Arthur Milner: I want go back to the question of film in English Canada. We’ve been very successful in literature, in music, in theatre. One could argue about whose music or theatre is more impressive, but it would be an argument. It’s only in film that the gulf is so wide. So how do we get there in English Canada? If you were the minister of cinema in English Canada –

Roger Frappier: The system is not working because films are not coming out of English Canada and they are not succeeding inside. But there’s more talent in Canada than in the films you see. The system has failed because there is not enough confidence in the people making the films – the producers, directors and writers. If there were greater confidence, I’m sure that over a period of three or four years the situation could change dramatically.

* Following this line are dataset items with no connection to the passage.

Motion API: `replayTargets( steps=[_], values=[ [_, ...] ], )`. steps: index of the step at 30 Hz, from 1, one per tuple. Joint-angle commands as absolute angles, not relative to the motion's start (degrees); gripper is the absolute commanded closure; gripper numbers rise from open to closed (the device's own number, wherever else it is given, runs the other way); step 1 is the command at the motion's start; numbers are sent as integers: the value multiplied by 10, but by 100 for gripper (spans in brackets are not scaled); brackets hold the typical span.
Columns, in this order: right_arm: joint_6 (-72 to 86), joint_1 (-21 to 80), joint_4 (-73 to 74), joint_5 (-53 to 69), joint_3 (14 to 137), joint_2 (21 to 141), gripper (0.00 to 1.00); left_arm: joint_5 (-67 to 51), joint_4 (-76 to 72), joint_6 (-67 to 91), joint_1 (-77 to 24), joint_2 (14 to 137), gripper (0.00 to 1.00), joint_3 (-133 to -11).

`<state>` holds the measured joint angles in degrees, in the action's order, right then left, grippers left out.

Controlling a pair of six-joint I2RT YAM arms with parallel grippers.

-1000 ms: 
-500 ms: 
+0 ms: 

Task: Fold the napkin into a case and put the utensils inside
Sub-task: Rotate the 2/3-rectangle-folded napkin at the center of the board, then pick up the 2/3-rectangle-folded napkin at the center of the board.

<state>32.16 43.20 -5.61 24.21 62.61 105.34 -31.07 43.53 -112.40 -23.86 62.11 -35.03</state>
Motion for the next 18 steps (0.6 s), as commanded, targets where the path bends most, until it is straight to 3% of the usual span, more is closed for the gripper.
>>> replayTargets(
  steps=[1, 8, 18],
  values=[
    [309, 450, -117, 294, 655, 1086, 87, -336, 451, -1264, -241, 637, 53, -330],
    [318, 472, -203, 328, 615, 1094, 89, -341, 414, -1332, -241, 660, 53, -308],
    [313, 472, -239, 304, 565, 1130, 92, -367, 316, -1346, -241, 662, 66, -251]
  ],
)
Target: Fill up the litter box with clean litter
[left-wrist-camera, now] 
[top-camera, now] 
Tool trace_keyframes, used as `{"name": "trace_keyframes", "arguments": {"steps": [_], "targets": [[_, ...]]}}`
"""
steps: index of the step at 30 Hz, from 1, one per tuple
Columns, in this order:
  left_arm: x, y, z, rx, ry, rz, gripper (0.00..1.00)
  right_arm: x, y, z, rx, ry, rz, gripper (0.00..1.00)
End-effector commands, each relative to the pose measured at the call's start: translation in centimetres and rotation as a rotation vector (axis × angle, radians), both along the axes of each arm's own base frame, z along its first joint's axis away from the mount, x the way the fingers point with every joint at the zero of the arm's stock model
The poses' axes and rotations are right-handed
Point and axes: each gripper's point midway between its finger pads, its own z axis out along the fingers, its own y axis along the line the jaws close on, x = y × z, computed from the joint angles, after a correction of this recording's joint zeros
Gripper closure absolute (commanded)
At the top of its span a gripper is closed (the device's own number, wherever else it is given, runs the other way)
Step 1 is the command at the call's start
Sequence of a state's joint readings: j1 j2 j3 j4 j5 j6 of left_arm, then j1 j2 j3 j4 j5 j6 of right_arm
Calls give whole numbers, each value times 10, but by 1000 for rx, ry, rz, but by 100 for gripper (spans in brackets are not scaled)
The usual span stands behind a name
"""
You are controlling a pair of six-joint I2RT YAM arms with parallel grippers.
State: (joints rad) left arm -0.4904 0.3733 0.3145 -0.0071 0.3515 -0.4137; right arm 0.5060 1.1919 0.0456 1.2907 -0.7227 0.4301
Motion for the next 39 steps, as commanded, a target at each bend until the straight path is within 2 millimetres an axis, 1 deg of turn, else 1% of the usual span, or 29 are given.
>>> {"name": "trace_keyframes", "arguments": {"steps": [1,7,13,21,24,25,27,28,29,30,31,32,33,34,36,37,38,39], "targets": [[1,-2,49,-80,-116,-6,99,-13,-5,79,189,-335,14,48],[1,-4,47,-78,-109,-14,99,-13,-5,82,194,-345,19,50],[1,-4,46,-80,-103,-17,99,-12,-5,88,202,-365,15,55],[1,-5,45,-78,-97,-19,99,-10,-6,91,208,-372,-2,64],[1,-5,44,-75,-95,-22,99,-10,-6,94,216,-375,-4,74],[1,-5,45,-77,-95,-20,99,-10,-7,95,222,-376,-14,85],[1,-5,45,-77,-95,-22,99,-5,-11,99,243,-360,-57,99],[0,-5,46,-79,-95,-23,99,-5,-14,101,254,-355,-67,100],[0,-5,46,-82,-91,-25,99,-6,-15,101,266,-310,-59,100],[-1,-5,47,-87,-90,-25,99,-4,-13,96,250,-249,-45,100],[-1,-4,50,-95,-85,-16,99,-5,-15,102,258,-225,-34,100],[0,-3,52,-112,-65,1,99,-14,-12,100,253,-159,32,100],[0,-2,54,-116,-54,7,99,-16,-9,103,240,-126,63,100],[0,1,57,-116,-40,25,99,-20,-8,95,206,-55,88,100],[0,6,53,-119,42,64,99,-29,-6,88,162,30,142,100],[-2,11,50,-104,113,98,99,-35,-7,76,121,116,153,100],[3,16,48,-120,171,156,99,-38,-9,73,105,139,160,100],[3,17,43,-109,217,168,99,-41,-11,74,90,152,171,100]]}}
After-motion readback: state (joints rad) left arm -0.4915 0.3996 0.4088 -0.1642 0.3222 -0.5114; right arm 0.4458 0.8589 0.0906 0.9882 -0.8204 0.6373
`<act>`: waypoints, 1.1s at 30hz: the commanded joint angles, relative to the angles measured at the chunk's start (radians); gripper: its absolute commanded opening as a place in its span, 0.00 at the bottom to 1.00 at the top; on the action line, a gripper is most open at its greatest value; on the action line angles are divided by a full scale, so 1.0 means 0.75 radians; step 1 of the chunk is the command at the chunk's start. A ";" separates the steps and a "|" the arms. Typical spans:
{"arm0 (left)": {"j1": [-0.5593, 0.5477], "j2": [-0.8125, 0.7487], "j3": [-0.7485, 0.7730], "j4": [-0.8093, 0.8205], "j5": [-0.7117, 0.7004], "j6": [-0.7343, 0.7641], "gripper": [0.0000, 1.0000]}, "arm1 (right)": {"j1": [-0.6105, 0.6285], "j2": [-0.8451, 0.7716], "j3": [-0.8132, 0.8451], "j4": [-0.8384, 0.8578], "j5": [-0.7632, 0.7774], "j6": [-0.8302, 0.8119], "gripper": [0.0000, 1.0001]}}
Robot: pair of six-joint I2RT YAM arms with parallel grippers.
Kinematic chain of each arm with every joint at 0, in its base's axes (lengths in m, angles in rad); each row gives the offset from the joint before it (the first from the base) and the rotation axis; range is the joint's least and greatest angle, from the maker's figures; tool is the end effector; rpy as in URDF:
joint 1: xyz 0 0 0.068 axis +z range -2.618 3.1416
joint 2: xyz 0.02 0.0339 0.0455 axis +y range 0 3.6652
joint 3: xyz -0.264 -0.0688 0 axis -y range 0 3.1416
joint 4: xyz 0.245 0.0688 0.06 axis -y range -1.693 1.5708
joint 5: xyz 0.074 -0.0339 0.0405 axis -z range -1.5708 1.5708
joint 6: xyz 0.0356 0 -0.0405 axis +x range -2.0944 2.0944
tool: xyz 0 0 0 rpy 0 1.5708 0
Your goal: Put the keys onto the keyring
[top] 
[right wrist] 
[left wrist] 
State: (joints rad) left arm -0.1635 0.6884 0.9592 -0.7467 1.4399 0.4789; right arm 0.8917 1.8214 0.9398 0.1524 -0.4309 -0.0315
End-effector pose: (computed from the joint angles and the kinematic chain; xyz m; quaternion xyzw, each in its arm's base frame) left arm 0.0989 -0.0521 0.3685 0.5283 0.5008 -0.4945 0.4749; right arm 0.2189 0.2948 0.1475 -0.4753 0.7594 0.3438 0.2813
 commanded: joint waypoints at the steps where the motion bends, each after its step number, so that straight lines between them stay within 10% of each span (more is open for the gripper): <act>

In Britain, when they decided to use lottery money for films, they selected certain companies to get money and others did not. I think there is a way to identify, in the Atlantic provinces, in Ontario, in the west and in Vancouver, five or six major production houses. First, I would give them the opportunity to capitalize their company. Second, I would give them development funds. Then, I would give them production funds for a period of five years. And over that period, those companies will make perhaps 50 films, and of those 20 will be fantastic and five will go around the world, which is proportionately more than the United States.

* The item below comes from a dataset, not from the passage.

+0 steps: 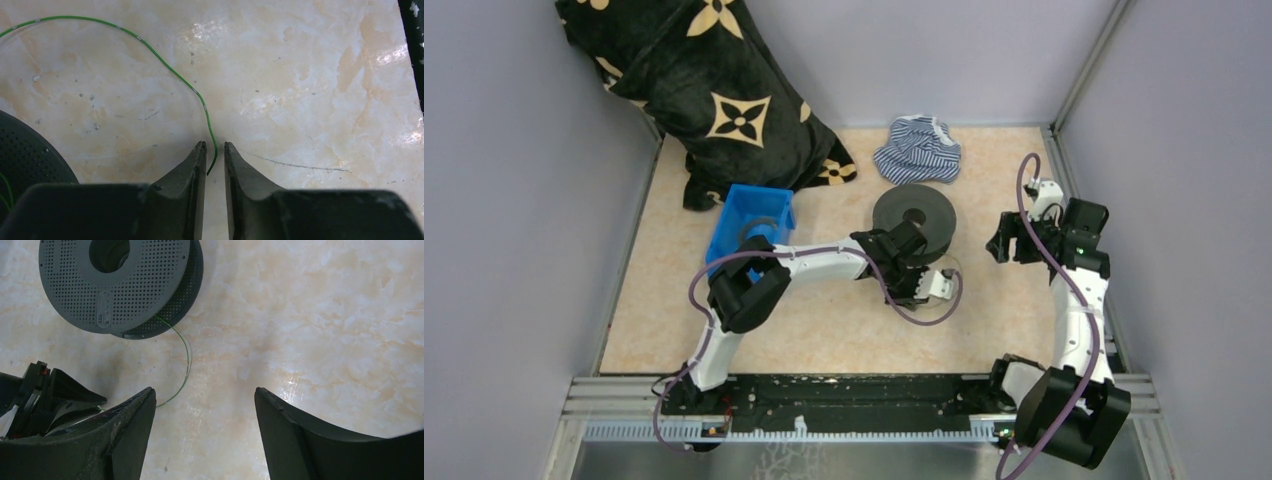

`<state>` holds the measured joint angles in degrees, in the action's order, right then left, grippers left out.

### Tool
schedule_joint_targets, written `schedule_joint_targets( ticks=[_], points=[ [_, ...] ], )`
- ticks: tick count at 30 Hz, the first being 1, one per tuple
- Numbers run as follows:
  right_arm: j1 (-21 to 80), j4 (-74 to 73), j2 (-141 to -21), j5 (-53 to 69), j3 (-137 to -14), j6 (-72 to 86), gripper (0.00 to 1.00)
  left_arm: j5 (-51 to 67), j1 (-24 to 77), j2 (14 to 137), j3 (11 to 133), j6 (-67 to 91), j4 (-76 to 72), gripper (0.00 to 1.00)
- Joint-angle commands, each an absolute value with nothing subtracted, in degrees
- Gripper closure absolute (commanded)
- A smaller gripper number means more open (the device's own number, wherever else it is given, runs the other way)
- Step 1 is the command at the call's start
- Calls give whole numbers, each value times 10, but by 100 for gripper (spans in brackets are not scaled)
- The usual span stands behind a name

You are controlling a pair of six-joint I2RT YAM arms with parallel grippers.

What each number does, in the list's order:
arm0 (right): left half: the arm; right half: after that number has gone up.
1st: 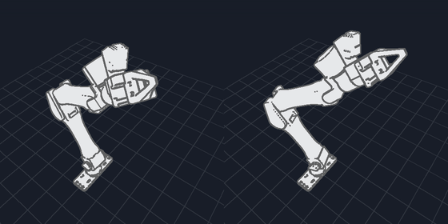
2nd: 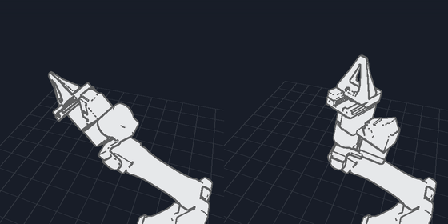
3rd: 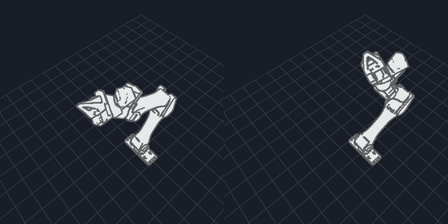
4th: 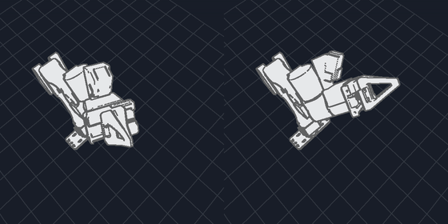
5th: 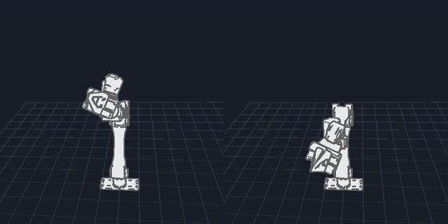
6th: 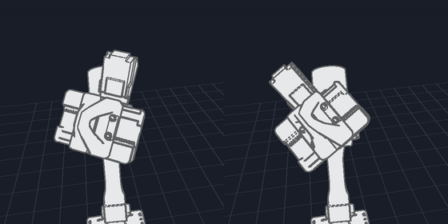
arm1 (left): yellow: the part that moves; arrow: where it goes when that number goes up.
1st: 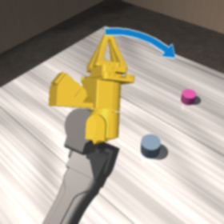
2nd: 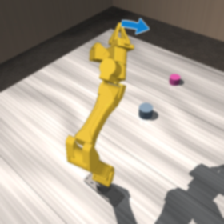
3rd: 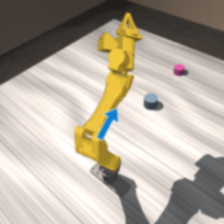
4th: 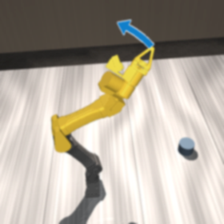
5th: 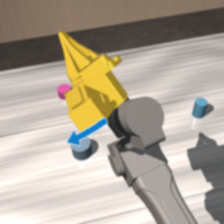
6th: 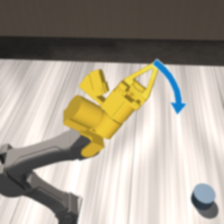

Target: Wrap the cables

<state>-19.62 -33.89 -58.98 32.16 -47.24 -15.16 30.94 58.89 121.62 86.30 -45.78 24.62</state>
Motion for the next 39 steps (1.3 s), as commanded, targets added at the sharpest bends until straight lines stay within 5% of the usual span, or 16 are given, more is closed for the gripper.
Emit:
schedule_joint_targets(
  ticks=[1, 5, 23, 39],
  points=[
    [-196, -313, -576, 315, -479, -149, 28, 299, 597, 1225, 888, -470, 256, 81],
    [-196, -309, -571, 300, -479, -145, 28, 300, 597, 1226, 924, -452, 255, 100],
    [-244, -290, -555, 204, -481, -100, 28, 269, 516, 1346, 1230, -329, 220, 100],
    [-244, -291, -560, 214, -481, -103, 28, 218, 392, 1365, 1255, -193, 149, 100]
  ],
)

I’ve always liked the comparison between sports and creativity. There are 2,000 boys in Quebec who want to play for the Montreal Canadiens; 200 make it to the minor leagues and 20 are looked at and five invited to camp and one makes it to the club. And he’d better be good or he’ll be replaced. When you identify someone who has talent, if you don’t give him the opportunity to develop that talent, that talent won’t develop. Why can’t we do that in cinema?

It’s not in the Canadian constitution that each person has the right to make a feature film, but sometimes it seems that’s what Telefilm believes. It is too easy to make a film in Canada. It’s easy to make one film, the second one is difficult, and the third is nearly impossible. This, I think, is the real problem. It’s as if success works against you. I had exactly this problem about 10 years ago. I had three successes and then two projects were rejected. I went to Telefilm and I said, “I had three successes in a row and now I can’t get money. What’s going on?” The answer was, “If it’s more difficult for you, then it’s equal for everybody.” Because I won the race three times, I had to start at the back of the pack. I think this mentality is totally Canadian. It was the Quebec mentality for a long time but we got rid of it.

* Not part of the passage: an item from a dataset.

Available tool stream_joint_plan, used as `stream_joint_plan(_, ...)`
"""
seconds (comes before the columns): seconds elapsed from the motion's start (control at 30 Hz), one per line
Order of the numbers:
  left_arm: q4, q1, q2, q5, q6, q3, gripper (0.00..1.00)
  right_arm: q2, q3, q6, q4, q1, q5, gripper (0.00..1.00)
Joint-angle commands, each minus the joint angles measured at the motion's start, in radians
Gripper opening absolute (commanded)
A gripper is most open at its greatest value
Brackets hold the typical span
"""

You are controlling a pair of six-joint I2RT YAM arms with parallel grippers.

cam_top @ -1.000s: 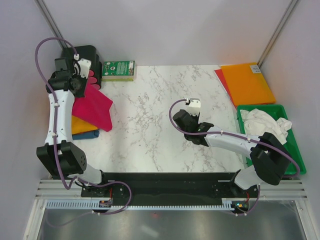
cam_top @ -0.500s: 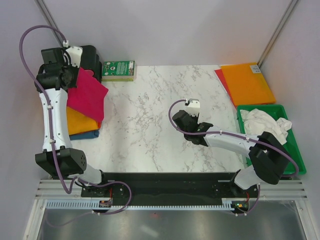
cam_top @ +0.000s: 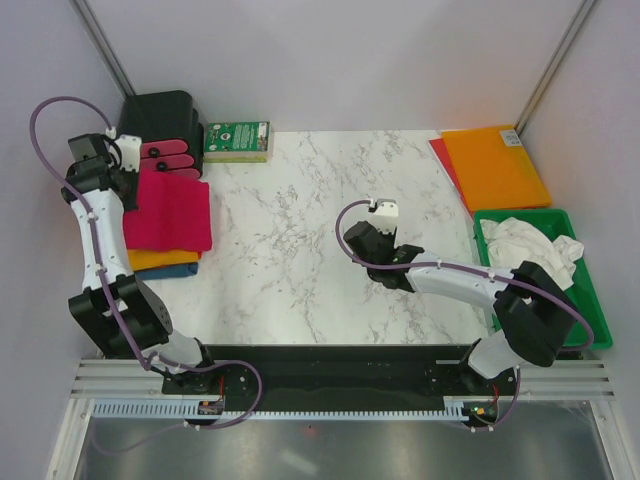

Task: Fold and stack the t-shirts
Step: Neatly place the folded tshirt to the corner

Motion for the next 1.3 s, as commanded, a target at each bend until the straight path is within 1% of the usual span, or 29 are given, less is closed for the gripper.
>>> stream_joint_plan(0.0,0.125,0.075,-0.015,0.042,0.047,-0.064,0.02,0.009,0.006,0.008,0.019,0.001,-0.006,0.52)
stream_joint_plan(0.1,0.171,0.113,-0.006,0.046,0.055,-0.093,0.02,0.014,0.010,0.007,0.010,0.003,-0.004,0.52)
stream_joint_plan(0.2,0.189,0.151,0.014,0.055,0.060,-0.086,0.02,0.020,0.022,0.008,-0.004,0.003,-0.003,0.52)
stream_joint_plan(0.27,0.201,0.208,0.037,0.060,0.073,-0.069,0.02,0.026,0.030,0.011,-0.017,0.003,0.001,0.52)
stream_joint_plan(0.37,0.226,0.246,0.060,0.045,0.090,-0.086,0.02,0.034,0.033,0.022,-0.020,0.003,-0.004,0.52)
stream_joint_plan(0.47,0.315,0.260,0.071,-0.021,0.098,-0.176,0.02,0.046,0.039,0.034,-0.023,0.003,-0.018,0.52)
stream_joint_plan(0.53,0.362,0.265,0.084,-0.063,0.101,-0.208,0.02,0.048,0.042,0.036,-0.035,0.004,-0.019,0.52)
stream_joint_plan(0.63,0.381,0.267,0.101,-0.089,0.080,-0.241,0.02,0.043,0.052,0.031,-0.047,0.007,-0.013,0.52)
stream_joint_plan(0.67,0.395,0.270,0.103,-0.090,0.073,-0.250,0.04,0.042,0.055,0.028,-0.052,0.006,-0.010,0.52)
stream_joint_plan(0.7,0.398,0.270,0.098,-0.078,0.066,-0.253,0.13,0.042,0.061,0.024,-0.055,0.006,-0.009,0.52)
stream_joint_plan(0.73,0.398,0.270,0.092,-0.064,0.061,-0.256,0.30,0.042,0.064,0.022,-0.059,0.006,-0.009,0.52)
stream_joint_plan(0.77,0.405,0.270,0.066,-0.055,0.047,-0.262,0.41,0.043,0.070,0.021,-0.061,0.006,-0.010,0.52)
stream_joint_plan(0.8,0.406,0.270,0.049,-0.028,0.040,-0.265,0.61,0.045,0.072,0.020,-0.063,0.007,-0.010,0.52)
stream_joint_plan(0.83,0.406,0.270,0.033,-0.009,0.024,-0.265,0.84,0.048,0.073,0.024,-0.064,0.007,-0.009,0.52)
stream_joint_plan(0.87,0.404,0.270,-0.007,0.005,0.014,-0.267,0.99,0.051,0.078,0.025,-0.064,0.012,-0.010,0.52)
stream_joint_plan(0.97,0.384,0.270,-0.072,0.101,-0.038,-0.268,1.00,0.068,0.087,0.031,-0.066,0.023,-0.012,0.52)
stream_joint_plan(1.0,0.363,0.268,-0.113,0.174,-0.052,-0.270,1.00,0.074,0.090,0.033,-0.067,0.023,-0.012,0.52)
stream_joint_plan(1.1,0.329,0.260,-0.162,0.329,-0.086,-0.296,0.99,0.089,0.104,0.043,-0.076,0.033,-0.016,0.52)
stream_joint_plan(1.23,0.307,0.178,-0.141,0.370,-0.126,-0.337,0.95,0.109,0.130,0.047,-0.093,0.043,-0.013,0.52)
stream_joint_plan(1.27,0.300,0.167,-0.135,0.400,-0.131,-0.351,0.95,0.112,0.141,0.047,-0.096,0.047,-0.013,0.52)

To me, the only answer is that when you find someone who has talent, give him or her the opportunity to make at least three or four films. A great filmmaker might make one masterpiece in his life and will also make five or six great films. Among the rest will be mostly good movies and a few flops. But to be able to achieve that he has to make 25 or 30 films. If you find someone who has talent, but you don’t give him or her the opportunity to work in continuity, how do expect this person to develop and to reach and audience? If Margaret Atwood had written only one book every four years, she would not be the writer that she is today. This is very, very important. But in Canada we don’t like success very much, so each time we find someone with talent, he has to go back in the queue and wait.

Arthur Milner: When you say that we have to give someone the opportunity to make three of four films, it’s the producer who gives a director or screenwriter the opportunity, not the funding agency. So is that what you’re saying – that if the producer has had success, funders have to give the producer the chance to do more?

Roger Frappier: Reward excellence. That is the change of mentality that is needed.